Required action
Your job with the data below is to output exactly the lines from the one holding "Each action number" down to the one holding "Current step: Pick", both included, and no others.

== Dataset excerpts

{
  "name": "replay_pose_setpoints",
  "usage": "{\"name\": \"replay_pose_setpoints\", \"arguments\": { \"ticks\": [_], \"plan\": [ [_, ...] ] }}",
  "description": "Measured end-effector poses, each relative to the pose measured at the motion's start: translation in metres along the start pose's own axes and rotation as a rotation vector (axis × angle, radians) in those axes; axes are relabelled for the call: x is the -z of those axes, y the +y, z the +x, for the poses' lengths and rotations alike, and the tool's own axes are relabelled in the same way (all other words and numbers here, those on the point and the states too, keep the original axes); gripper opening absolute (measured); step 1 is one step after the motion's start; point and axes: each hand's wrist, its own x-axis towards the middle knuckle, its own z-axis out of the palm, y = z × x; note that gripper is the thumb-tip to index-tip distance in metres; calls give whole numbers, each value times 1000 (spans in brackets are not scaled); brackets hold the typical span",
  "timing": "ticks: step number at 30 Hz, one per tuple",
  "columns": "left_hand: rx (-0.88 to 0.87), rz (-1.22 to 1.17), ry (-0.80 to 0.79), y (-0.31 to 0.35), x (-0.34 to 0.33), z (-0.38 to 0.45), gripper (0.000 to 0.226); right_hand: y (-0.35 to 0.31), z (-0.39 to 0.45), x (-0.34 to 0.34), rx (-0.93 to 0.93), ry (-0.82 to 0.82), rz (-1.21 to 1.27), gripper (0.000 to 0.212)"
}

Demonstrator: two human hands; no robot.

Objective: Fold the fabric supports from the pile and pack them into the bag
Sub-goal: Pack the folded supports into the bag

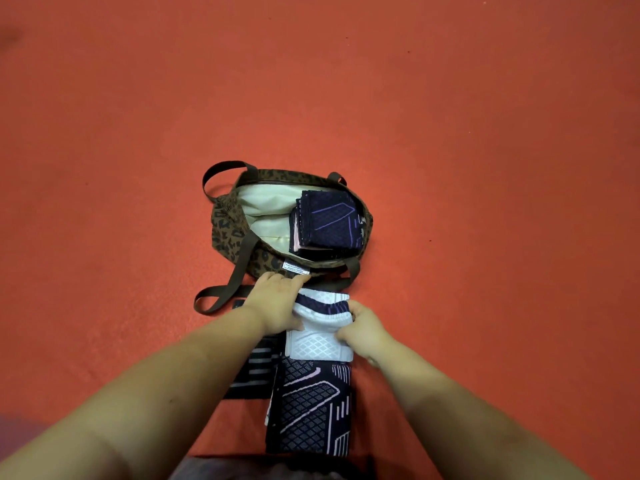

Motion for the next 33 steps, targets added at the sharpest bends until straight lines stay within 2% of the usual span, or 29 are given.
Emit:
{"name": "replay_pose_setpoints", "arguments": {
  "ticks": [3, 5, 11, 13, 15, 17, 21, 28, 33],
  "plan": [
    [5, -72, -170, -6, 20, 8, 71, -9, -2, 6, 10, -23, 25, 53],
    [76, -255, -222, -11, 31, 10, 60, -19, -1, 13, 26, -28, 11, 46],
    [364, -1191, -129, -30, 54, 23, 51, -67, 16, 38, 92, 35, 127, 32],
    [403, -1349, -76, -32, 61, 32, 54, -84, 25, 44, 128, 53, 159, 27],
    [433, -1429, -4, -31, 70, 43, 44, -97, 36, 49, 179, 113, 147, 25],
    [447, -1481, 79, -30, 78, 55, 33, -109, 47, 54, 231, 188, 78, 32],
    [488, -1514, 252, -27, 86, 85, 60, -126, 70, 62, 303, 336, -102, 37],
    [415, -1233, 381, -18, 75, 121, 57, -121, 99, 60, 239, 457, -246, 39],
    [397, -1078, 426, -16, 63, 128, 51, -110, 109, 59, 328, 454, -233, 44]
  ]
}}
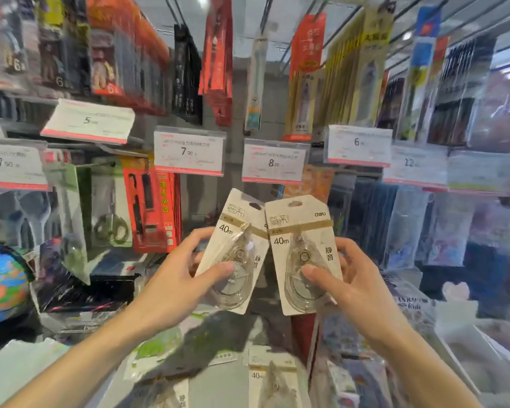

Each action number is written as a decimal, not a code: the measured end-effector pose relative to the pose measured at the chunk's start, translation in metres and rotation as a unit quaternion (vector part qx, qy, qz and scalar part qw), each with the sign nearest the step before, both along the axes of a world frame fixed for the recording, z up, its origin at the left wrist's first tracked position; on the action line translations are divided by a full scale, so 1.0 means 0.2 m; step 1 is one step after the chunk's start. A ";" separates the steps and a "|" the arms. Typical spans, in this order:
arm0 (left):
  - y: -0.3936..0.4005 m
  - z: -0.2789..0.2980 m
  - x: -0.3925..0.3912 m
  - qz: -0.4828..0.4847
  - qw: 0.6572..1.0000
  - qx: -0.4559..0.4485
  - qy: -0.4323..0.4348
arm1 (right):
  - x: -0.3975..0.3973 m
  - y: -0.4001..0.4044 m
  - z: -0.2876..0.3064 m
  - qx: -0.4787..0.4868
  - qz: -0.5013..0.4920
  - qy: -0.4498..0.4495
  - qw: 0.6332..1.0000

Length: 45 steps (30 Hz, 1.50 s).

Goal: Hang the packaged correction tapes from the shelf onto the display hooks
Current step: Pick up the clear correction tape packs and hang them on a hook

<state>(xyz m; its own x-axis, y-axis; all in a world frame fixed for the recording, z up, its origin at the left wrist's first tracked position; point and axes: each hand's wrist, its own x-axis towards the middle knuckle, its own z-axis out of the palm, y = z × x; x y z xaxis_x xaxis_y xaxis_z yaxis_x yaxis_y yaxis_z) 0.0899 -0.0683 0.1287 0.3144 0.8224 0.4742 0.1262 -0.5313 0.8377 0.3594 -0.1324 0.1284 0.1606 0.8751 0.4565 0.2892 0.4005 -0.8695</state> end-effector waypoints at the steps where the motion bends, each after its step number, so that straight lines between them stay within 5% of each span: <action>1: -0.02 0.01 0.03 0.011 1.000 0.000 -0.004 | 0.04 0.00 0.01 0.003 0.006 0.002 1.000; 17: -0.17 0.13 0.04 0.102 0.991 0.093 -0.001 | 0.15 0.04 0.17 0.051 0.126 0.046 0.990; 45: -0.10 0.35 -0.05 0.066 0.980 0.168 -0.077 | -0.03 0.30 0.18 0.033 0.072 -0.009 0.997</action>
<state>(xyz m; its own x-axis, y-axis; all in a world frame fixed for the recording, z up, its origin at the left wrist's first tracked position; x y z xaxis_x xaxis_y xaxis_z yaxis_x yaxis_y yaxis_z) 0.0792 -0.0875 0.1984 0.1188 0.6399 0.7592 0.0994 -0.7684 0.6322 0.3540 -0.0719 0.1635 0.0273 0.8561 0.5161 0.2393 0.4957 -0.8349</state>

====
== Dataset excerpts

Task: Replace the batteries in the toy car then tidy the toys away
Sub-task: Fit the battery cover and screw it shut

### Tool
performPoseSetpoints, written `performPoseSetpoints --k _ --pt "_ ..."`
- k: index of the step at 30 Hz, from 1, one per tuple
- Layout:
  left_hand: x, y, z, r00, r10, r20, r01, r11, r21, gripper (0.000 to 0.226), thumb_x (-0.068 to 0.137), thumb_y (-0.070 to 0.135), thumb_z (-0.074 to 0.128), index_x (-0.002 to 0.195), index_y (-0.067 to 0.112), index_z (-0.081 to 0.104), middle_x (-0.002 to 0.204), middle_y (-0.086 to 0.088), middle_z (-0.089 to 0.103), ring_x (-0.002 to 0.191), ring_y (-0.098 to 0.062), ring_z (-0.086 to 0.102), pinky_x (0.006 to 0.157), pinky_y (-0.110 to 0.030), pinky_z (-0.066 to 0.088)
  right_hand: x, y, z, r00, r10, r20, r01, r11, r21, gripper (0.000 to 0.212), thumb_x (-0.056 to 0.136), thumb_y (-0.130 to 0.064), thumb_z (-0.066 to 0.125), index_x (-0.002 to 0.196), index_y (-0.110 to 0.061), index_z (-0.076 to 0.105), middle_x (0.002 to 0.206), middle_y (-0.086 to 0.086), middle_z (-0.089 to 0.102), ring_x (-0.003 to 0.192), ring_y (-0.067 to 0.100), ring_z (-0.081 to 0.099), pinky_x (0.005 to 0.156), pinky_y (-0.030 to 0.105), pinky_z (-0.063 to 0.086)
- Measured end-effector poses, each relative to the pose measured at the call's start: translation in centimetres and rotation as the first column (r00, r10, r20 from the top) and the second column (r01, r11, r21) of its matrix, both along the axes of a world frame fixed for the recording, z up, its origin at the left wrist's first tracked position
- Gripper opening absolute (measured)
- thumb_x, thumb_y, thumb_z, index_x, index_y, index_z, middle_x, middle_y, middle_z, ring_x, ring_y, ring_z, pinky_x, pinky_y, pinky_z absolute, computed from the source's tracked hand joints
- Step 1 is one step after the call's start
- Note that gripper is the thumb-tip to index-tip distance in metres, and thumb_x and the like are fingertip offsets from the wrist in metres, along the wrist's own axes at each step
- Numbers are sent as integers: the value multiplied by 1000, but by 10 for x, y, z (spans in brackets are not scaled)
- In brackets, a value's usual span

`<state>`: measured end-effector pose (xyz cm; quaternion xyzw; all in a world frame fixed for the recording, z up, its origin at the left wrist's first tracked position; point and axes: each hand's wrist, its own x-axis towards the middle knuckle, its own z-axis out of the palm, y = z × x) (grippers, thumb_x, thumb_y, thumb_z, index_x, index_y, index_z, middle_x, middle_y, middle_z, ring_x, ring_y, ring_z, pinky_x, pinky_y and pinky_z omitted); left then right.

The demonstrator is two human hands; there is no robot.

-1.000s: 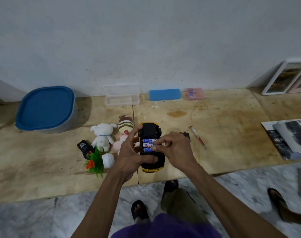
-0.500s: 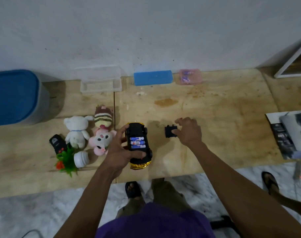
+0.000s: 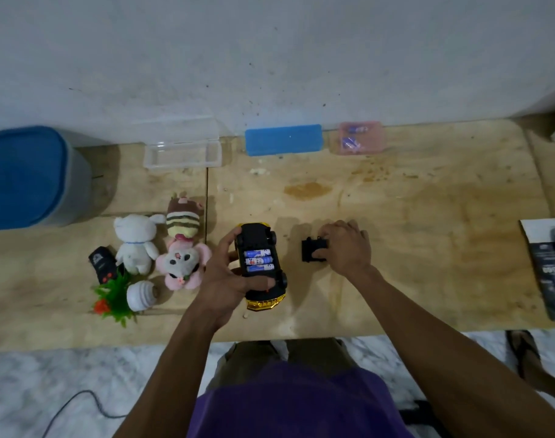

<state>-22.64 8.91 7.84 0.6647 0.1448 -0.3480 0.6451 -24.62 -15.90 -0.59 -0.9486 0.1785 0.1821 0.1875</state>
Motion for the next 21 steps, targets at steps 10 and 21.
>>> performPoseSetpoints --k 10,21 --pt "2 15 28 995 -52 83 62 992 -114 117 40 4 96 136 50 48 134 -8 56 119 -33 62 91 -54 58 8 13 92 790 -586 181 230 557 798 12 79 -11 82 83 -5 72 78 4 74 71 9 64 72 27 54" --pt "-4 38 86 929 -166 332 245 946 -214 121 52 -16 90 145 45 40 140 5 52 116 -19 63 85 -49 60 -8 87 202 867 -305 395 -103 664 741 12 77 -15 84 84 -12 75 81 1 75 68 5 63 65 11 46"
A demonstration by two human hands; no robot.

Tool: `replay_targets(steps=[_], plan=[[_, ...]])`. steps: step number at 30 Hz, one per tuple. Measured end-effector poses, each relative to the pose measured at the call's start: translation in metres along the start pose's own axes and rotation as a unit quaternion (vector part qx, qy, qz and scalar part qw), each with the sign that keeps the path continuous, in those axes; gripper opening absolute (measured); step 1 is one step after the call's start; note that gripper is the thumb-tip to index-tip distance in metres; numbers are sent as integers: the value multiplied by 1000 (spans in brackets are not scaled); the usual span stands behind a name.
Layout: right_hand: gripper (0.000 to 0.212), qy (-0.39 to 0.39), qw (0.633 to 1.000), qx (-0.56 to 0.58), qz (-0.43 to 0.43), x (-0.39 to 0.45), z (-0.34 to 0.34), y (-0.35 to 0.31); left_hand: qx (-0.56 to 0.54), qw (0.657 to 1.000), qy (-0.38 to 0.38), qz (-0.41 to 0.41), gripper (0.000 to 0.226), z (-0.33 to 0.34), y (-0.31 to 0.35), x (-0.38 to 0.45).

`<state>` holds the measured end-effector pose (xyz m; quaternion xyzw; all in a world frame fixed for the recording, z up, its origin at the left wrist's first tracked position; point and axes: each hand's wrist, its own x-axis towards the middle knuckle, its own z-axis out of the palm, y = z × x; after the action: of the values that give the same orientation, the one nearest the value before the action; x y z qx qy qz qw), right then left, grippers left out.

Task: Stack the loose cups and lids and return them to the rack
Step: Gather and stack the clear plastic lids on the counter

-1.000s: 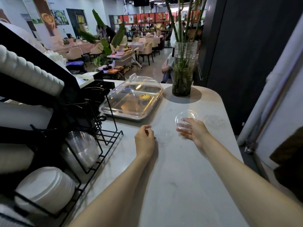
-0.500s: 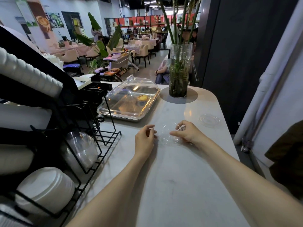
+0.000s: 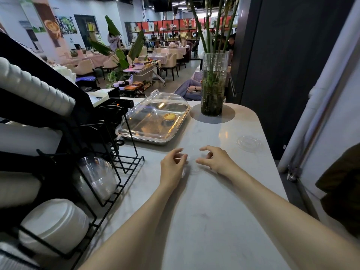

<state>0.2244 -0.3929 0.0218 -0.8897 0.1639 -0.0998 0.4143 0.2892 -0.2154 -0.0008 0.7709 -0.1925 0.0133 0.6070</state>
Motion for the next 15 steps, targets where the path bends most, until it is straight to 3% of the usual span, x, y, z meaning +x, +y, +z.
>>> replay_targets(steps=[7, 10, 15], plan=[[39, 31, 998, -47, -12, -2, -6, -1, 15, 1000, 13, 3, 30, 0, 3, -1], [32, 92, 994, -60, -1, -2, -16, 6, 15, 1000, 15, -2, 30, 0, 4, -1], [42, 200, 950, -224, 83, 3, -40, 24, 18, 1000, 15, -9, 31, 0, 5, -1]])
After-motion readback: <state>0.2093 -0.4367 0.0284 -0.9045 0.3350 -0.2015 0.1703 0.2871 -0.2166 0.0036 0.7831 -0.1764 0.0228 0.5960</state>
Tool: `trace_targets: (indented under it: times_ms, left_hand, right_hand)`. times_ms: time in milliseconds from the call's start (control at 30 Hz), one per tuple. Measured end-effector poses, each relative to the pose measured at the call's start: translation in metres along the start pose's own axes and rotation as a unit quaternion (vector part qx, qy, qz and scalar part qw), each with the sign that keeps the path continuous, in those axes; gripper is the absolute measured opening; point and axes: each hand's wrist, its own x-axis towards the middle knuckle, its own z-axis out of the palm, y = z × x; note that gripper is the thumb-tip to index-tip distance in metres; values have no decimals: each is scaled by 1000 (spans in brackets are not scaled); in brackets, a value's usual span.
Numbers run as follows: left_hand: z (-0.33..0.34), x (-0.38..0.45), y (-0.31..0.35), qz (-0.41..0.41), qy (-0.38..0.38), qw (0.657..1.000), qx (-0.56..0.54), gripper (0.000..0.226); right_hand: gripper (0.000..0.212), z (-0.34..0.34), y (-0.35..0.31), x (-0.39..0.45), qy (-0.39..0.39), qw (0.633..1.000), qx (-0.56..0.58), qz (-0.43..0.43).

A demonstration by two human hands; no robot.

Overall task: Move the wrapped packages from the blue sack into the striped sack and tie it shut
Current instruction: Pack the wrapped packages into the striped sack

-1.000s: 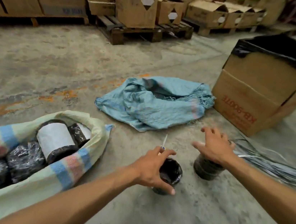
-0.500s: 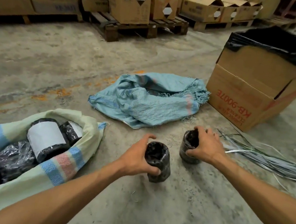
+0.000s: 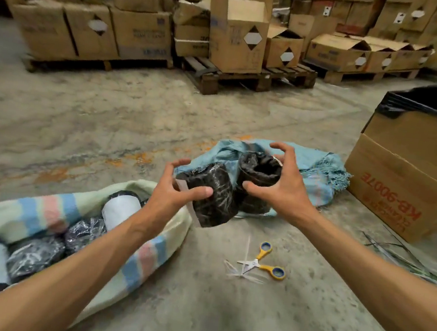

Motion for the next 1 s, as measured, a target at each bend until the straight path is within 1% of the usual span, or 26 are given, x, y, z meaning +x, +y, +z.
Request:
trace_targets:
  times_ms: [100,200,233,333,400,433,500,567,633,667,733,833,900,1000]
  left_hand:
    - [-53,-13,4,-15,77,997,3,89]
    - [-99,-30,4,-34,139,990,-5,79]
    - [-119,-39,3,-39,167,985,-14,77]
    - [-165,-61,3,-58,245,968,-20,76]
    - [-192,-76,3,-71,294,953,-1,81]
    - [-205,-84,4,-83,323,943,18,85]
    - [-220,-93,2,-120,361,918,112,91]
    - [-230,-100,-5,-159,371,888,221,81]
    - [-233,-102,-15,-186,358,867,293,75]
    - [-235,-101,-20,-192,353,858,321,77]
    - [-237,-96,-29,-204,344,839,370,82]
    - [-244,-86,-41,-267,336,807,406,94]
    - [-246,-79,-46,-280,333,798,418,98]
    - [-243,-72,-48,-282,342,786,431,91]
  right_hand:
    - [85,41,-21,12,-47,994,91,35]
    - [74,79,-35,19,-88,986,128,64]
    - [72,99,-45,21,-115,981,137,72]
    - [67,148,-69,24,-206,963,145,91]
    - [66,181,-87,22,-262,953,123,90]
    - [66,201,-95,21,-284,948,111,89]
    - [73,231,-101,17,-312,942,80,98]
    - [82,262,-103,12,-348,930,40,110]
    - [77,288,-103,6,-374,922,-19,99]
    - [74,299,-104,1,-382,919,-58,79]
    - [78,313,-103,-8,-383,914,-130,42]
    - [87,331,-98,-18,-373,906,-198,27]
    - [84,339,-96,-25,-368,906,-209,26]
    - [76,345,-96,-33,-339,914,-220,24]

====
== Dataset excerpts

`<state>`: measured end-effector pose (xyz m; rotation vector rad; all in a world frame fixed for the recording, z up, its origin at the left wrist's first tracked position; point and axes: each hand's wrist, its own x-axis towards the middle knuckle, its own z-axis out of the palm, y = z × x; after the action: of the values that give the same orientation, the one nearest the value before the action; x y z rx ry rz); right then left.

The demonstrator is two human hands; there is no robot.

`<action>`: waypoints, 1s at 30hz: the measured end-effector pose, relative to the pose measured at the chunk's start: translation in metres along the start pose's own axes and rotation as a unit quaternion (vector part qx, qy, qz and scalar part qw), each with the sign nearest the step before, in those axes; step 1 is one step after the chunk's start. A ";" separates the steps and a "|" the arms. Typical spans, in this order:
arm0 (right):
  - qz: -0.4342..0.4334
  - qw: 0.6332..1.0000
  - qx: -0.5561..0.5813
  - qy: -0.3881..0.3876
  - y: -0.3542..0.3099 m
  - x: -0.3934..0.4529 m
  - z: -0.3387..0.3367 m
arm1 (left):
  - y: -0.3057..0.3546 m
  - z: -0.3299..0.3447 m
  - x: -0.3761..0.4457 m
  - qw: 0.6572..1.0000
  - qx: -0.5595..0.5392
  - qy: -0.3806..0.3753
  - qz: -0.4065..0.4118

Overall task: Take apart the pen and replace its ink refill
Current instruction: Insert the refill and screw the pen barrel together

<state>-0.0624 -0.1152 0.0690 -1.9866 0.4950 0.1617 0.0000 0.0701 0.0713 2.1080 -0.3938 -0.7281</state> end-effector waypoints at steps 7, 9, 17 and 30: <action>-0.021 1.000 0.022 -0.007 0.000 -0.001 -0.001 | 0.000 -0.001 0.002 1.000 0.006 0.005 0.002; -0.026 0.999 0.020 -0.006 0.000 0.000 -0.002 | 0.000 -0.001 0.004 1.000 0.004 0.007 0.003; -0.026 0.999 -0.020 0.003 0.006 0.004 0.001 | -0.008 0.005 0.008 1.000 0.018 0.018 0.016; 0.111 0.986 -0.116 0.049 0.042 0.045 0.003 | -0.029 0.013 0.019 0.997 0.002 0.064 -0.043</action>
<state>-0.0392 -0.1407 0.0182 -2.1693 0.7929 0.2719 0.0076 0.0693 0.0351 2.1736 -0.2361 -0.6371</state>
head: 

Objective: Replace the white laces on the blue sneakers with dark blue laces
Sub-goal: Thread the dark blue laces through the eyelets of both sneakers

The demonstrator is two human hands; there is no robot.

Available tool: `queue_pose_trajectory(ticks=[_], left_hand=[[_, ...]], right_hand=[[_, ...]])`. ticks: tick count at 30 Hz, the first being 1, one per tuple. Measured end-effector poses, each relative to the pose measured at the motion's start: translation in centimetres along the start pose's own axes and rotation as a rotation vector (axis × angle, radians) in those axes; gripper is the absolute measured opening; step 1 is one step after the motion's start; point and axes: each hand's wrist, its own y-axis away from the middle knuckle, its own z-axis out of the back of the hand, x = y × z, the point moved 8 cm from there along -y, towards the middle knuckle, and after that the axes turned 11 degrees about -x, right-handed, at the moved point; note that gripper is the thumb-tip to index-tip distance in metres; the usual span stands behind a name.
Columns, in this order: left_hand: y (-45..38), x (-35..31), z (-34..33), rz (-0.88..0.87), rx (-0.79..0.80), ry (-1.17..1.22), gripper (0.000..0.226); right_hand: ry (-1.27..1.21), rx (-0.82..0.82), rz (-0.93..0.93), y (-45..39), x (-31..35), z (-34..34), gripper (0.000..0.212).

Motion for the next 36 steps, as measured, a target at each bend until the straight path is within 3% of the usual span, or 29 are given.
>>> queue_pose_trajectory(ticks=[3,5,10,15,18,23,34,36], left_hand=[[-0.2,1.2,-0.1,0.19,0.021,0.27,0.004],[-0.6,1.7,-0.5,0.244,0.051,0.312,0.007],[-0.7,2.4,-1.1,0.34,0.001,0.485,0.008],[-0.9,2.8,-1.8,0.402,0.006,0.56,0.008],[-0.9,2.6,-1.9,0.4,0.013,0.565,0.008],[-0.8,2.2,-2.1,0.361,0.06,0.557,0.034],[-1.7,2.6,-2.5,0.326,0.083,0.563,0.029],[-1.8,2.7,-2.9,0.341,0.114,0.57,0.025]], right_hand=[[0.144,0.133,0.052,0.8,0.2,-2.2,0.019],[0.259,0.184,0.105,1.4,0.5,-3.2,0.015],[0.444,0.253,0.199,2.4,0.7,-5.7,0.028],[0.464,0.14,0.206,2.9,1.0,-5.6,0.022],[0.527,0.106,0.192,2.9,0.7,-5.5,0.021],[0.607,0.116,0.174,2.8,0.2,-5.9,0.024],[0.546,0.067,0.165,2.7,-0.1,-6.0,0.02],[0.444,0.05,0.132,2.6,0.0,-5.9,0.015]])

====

Answer box
Each action number is written as a decimal, not a code: the measured end-effector pose relative to the pose measured at the chunk's start, translation in metres and rotation as a unit quaternion (vector part qx, qy, qz and scalar part qw), each with the sign nearest the step before, both along the axes of a world frame fixed for the recording, z up, its origin at the left wrist's first tracked position; on the action line translations are divided by a full scale, so 1.0 means 0.2 m; step 1 is one step after the chunk's start. A ";" separates the steps and a "|" the arms. Typical spans, in this order:
arm0 (left):
  - y: -0.3936..0.4005 m
  - z: -0.2789..0.2980 m
  - x: -0.3925..0.3912 m
  - qz: -0.4828..0.4847
  - qw: 0.6572..1.0000
  - qx: -0.4559..0.4485
  - qy: -0.4323..0.4348
arm1 (right):
  - x: -0.3975..0.3973 m
  - y: -0.4001..0.4044 m
  - z: -0.2876..0.3064 m
  - qx: -0.4787..0.4868
  - qz: -0.5013..0.4920
  - qy: -0.4498..0.4495
  - qw: 0.6332..1.0000

Length: 45 steps (30 Hz, 1.50 s).

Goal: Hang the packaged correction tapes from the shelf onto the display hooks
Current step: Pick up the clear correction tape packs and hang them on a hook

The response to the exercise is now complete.